Jedi Mind Tricks, according to Wookieepedia, "refer to a spectrum of Force powers which influenced the thoughts of sentient creatures"; the Vulcan Mind-meld, according to Wikipedia, "is a technique for sharing thoughts, experiences, memories, and knowledge with another individual."
Both are powerful methods of influence, to be sure, but neither fully captures what Obama was suggesting when he said he could not "do a Jedi mind meld with these folks and convince them to do what’s right." (emphasis added) Rather, the most appropriate method for Obama would be a Jedi Meld. For it is the Jedi Meld, rather than its more familiar cousins, which would allow Obama to be as effective as he suggested he would like to be, and arguably the only one which allows him to be effective in the particular way he describes.
This argument is best understood through the framework of actor-network theory as developed by Bruno Latour. ANT is a huge box to unpack in a blog post, so for now let me simply say this: for Latour - and apparently Obama - the world is composed of actors. Progress towards a particular goal is made by convincing ("enrolling") other actors to be "allies" which, once linked to and by you, bend their collective will towards your goal. As Clay Spinuzzi writes, "An actor-network is composed of many entities or actants that enter into an alliance to satisfy their diverse aims. Each actant enrolls the others, that is, finds ways to convince the others to support its own aims."
Now, consider the following passages excerpted from Walter Jon Williams' Ylesia:
Some have commented that these passages suggest that the Jedi Meld is used for communication, not convincing. But through the lens of Latour we see that the convincing comes before and during the communication. A Jedi Meld cannot take place before/until other Jedi have been convinced to enter into it, and thereafter it serves as a continuing site of contestation and cooptation. As I wrote in the comments below, it is C'baoth's description of the Jedi Meld - "allows them to act as if they were a single person" - which implies, indeed necessitates influence: an assembled actor-network only holds together if all have been convinced to act as one. The linkages are made through not only the mind-meld but the other ontological actors which keep the linkages active from moment to moment.

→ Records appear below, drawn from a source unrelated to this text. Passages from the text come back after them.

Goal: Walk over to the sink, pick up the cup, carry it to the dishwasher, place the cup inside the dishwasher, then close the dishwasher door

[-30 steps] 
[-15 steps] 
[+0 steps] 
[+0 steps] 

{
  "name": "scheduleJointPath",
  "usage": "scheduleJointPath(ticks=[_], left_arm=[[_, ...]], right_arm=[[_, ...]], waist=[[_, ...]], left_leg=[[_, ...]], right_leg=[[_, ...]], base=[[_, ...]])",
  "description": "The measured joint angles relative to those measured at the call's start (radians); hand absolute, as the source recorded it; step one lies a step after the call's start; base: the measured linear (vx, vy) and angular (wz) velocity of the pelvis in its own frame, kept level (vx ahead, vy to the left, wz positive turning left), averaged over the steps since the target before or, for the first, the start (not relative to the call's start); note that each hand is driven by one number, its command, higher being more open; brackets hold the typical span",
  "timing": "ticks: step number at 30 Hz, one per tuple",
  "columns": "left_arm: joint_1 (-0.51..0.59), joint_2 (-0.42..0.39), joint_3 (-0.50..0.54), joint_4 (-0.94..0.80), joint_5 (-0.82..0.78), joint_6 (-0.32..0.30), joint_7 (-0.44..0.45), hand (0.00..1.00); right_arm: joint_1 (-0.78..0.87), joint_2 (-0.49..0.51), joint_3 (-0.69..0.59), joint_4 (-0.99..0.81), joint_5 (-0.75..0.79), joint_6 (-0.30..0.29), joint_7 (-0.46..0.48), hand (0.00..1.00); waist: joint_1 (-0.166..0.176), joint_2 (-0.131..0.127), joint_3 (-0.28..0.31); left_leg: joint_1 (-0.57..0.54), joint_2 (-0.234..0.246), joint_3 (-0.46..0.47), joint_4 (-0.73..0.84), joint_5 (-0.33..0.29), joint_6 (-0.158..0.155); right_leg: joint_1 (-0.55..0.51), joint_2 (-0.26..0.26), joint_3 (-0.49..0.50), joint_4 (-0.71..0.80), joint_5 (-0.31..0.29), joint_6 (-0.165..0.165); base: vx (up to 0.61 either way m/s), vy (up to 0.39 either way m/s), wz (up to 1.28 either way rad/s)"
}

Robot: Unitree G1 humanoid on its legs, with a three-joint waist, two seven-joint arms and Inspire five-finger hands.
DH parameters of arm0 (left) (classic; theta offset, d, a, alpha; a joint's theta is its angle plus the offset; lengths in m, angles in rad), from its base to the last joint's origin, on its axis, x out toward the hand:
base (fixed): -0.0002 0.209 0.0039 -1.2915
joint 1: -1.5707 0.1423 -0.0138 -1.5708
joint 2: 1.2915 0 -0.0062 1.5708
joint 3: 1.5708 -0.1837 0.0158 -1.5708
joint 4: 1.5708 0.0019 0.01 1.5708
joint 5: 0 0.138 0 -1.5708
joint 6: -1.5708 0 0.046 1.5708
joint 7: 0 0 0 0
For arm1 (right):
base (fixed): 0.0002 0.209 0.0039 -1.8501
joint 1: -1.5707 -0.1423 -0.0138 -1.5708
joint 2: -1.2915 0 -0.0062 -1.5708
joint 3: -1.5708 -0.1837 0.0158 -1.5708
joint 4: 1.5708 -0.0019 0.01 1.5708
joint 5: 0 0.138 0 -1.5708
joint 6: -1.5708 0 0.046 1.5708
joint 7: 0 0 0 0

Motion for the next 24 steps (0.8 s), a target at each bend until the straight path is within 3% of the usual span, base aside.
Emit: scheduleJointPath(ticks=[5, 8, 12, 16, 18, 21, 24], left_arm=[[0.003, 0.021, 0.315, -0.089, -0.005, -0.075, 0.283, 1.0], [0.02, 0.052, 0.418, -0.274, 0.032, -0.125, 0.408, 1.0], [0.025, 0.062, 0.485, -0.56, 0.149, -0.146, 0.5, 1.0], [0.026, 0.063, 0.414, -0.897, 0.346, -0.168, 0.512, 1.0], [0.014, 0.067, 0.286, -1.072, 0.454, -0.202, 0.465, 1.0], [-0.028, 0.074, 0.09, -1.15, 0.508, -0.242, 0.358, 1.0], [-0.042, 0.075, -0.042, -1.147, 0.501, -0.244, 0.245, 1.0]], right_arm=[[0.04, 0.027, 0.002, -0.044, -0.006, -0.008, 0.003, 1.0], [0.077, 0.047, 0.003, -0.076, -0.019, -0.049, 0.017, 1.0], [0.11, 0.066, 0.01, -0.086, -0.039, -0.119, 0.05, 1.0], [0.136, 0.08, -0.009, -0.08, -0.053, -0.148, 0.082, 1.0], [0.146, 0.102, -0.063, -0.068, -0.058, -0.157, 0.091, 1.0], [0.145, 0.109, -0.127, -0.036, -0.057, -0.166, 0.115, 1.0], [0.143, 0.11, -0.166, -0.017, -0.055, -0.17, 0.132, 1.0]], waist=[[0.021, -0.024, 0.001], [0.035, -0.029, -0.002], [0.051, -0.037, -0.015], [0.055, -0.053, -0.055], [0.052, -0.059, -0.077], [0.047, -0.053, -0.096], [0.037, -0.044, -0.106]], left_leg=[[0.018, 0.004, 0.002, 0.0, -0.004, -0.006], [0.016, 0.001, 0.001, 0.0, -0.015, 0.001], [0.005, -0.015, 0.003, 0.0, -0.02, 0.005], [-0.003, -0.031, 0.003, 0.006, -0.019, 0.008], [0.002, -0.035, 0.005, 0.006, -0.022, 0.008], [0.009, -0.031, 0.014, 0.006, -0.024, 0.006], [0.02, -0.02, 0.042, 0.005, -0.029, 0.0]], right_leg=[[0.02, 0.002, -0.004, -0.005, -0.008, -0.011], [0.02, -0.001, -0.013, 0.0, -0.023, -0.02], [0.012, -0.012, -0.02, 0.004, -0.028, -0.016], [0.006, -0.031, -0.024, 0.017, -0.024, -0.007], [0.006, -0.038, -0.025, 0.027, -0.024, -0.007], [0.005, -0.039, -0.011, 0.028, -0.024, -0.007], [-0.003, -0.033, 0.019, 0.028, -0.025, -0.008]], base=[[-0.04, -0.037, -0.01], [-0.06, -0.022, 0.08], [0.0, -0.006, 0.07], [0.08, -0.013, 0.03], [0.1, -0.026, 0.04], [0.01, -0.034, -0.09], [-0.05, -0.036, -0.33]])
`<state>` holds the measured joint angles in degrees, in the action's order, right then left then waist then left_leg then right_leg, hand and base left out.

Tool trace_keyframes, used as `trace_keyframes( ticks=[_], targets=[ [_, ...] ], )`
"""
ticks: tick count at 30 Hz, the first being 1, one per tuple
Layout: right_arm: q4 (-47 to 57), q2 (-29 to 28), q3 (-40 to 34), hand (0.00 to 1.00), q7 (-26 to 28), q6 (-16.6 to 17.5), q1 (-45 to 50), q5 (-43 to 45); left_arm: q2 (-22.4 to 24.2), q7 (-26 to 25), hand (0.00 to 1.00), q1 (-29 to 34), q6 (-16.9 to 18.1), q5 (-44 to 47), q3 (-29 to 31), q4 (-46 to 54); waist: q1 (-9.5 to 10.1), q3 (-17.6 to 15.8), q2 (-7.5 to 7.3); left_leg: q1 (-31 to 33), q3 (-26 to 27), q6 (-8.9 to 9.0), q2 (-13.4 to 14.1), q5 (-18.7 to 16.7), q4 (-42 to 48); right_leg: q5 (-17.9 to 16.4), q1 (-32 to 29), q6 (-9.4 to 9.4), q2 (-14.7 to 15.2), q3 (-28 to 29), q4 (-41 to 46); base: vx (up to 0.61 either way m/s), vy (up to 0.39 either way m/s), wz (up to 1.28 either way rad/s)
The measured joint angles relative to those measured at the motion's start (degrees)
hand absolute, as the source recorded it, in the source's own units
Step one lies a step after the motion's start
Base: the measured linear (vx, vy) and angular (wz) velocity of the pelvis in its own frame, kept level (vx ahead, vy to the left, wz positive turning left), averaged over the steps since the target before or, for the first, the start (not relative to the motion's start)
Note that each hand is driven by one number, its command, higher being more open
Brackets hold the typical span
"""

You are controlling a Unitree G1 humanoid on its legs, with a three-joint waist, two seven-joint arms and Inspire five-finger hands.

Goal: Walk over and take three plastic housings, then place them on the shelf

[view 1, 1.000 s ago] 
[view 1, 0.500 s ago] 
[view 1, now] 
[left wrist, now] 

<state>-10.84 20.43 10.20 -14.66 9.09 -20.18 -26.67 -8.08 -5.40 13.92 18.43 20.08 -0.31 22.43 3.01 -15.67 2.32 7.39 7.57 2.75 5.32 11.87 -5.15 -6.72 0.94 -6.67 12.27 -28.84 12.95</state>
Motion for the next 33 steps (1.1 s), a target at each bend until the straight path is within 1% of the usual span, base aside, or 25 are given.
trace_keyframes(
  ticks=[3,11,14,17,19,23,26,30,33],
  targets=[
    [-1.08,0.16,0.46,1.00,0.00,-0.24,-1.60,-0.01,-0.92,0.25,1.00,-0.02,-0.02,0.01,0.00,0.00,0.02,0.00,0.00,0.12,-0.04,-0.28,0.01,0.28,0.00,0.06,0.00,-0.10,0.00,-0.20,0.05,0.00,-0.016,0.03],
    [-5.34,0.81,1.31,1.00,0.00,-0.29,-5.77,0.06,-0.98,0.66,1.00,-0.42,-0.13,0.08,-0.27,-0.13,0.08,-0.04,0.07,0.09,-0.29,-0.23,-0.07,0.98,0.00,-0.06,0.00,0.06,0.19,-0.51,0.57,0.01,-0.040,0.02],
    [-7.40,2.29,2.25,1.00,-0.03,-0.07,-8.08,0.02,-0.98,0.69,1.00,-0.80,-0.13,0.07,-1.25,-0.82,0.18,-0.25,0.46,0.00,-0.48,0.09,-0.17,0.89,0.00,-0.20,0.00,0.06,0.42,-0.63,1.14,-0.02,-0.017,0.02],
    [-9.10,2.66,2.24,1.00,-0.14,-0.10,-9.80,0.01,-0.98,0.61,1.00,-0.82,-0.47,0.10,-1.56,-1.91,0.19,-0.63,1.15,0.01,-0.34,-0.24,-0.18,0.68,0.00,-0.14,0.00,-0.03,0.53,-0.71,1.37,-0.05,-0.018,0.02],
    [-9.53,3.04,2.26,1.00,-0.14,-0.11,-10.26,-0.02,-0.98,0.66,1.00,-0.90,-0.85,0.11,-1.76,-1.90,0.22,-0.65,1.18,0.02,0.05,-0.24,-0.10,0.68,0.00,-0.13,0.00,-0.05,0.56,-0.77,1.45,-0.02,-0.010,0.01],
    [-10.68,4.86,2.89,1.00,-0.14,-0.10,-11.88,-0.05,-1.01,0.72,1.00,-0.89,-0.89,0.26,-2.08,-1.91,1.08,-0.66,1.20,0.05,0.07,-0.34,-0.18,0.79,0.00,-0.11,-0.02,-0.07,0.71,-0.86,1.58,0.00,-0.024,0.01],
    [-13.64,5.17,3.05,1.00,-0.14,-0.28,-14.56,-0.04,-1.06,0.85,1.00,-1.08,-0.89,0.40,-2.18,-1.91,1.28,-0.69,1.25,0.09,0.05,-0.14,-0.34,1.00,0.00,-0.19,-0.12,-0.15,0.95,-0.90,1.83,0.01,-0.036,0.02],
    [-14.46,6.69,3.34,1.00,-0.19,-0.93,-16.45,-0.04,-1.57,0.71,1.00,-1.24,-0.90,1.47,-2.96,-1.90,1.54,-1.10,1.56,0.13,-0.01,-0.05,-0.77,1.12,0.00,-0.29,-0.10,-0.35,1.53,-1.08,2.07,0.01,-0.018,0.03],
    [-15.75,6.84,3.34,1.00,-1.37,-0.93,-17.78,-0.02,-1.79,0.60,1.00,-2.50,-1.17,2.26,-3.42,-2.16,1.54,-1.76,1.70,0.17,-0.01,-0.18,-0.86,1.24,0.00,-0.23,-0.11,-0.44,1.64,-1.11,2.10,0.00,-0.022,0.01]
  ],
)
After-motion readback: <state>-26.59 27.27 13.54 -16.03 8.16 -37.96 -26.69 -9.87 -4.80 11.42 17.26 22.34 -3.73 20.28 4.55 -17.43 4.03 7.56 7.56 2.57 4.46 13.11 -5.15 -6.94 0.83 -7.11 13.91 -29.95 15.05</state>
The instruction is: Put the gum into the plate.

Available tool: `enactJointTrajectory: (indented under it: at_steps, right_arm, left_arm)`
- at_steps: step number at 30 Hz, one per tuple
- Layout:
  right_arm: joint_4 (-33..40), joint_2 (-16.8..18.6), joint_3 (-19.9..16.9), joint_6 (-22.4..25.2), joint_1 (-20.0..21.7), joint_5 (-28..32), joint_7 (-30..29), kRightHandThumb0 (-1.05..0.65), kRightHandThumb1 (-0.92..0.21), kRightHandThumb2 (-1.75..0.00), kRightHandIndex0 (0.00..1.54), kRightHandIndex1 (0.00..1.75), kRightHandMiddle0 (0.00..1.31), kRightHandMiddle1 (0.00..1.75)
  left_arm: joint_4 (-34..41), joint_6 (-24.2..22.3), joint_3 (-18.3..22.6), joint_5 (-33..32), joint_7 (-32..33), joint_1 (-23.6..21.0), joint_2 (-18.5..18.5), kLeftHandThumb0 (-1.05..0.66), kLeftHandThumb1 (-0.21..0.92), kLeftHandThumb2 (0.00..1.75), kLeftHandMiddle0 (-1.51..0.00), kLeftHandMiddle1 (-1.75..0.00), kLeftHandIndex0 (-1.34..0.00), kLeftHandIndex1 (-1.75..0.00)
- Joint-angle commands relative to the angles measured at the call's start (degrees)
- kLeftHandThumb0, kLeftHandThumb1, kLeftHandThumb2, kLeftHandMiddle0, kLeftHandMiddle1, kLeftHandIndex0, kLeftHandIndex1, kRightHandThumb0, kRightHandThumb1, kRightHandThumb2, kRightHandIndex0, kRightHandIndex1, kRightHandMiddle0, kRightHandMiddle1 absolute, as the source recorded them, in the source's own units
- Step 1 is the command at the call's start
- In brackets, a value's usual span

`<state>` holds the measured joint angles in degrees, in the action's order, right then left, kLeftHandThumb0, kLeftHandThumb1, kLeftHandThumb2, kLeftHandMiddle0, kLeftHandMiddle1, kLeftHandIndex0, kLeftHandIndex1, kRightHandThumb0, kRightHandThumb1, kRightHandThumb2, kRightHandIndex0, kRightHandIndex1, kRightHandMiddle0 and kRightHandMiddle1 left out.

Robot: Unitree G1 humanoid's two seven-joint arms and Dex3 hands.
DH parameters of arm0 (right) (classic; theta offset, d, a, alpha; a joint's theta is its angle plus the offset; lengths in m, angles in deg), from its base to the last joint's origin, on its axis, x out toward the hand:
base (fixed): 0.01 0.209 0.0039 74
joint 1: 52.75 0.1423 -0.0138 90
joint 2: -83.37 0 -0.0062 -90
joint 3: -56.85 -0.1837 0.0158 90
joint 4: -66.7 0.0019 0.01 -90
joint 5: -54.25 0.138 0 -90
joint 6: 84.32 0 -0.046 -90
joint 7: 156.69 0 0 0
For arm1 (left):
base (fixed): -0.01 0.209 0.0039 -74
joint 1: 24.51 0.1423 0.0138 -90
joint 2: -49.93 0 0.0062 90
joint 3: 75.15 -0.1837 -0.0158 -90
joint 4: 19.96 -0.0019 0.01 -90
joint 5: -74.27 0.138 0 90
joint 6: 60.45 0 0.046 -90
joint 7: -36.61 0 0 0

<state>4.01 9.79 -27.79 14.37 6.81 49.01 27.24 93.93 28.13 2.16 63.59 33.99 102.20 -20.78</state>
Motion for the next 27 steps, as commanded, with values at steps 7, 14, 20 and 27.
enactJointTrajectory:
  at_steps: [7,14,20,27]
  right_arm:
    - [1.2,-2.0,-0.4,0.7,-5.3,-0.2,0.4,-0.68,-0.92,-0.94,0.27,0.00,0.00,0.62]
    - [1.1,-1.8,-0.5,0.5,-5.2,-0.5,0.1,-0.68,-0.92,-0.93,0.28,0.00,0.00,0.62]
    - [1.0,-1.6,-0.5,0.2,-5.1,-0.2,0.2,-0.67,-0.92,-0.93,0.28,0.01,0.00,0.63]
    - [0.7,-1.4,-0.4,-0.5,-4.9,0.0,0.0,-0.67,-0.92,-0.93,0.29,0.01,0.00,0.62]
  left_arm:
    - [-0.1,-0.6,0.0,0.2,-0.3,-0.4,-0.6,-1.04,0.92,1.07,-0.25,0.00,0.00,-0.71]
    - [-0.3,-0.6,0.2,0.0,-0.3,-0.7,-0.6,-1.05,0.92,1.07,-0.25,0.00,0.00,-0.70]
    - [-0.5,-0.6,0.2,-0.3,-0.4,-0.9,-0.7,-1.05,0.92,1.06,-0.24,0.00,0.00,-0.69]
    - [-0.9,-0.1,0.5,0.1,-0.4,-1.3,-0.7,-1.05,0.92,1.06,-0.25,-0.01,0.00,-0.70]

When Obama writes that he "can't do a Jedi mind meld with these folks and convince them to do what’s right," then, what we should understand him to be saying is that he cannot simply enroll these actively hostile allies at a distance and convince them to move towards his goal any more easily than a scientist can straightforwardly enroll gravity to make him fly. Like obstinately hot coals beneath the feet of a soothsayer, the Republicans are, viz Obama, black boxes which remain unopenable and unenrollable. The Jedi Meld method fails, and with it the network of possibility, not only for lack of midi-chlorians, but for a lack of available allies.
Far from being a mistake, mixed metaphor, or slip-of-the-tongue, Obama's extemporaneous invocation of "Jedi Meld" was precisely on point, simultaneously displaying his nuanced and considerable command of the finer details of both actor-network theory and the Star Wars: Expanded Universe. Instead of mocking him from the comfort of our replica X-wing armchairs, as nerds and citizens we should be honored and awed by a commander-in-chief who offhandedly deploys such concepts in the public discourse.
Edit 3/2/2013, 10AM ET: At the request of some in the comments I have tried (perhaps successfully) to further articulate the Latour connection and its significance. My apologies if it was (and/or remains) obscure: I've been distracted writing my thesis. In any case, if you're interested in learning more about actor-network theory, you should read Latour and his interlocuters. If you are looking for a good place to start, I would personally recommend beginning with (at least) the first two chapters of Graham Harman's Prince of Networks before moving on to Latour's Reassembling the Social. Careful, though: once you see ANT, you can't unsee it.